The key strength of this study is our use of detailed, prospectively collected data of children and young adults from >30 PICUs worldwide. The amount of data provided enabled us to generate multilayered analyses to explore associations between weight status and short-term outcomes while avoiding possible confounders and reducing statistical bias. The study is not without limitations. First, we used US-based cutoffs to define weight categories in different populations, which may not always be appropriate given known differences in body habitus, particularly in East Asian countries.34  Because ∼80% of the data from this study came from North America, however, using cutoffs suitable for this population should decrease the likelihood of misclassification. Second, this is a secondary analysis of the AWARE database, which was not originally designed to investigate weight categories. Many of the AWARE subjects did not have sufficient data (missing height, weight, or sex) for inclusion in our analysis. Therefore, although we still maintained a large sample size, it is possible that bias may occur for patients who have complete data included. Finally, the classification of sepsis was not explicitly defined in the AWARE study protocol during patient enrollment; however, we suspect that most, if not all, sites used the international pediatric sepsis consensus conference definitions for sepsis published by Goldstein et al35  in 2005. Also, admission diagnosis of sepsis, rather than discharge diagnosis, was captured to meet the AWARE study goals; hence, we suspect an underestimation of the actual prevalence of sepsis in this cohort (missing subjects who were diagnosed with sepsis during their ICU stay).

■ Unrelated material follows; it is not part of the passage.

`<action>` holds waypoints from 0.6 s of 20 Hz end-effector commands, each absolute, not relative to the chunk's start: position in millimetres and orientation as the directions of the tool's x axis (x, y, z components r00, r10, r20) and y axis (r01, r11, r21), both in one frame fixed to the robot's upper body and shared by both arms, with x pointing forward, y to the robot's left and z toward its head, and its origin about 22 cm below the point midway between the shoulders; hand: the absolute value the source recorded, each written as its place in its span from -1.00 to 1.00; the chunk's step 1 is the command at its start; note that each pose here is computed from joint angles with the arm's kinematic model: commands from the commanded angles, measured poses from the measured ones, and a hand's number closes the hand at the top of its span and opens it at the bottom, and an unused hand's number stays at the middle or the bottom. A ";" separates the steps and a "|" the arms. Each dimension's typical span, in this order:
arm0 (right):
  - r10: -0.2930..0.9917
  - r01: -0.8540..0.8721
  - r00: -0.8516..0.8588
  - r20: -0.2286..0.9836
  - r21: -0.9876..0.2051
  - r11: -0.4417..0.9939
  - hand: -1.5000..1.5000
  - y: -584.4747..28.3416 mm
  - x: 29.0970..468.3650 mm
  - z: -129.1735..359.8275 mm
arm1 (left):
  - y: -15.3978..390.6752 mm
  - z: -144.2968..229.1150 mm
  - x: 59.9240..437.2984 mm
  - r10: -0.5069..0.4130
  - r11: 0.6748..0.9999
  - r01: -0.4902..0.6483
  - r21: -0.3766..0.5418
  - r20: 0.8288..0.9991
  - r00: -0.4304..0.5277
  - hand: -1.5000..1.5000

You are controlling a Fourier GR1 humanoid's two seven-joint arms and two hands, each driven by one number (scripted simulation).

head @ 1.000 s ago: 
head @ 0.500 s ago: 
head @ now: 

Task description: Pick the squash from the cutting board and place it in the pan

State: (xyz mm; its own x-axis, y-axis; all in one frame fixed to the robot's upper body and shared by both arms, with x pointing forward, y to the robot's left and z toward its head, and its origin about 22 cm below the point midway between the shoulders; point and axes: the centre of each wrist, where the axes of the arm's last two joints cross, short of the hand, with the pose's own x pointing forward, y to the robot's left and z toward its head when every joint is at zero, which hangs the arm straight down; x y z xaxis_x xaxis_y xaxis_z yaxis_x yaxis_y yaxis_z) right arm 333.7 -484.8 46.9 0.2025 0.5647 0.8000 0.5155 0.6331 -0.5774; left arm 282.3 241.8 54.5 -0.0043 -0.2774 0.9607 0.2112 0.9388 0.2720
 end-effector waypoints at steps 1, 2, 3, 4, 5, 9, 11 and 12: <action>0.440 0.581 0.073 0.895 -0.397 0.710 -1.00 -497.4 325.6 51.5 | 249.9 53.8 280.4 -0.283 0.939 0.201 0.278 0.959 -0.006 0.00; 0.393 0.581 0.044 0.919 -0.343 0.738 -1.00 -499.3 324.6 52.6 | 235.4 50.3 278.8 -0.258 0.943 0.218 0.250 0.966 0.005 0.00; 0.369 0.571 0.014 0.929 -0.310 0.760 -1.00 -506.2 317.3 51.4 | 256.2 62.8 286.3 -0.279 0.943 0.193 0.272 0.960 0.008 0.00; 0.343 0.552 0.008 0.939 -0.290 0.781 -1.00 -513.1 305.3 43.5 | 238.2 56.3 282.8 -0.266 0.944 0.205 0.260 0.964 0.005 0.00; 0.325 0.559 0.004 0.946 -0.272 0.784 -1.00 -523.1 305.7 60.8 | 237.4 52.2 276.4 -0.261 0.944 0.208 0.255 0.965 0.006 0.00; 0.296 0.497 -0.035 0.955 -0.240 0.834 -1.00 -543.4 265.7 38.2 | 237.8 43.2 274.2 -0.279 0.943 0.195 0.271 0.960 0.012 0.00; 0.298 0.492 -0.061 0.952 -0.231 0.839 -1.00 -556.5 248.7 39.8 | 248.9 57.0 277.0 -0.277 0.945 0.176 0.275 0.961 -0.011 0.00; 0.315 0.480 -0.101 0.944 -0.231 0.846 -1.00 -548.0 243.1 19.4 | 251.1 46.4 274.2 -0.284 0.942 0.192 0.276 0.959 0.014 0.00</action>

We also did not have data regarding specific pathogens for patients who were septic.

In this study, we found that patients who are underweight make up a significant proportion of all patients in the PICU. Patients who are critically ill and underweight have a higher short-term mortality rate, higher morbidity, and greater burdens of comorbidities. More work is necessary to understand and explore mechanisms that affect mortality and morbidity among patients who are underweight during critical illnesses.

A complete list of investigators in the AWARE study is provided in the Supplemental Information.

Dr Kaddourah’s Pediatric Acute Care Nephrology and Dialysis Fellowship at Cincinnati Children’s Hospital Medical Center was supported by an educational grant from Gambro Renal Products.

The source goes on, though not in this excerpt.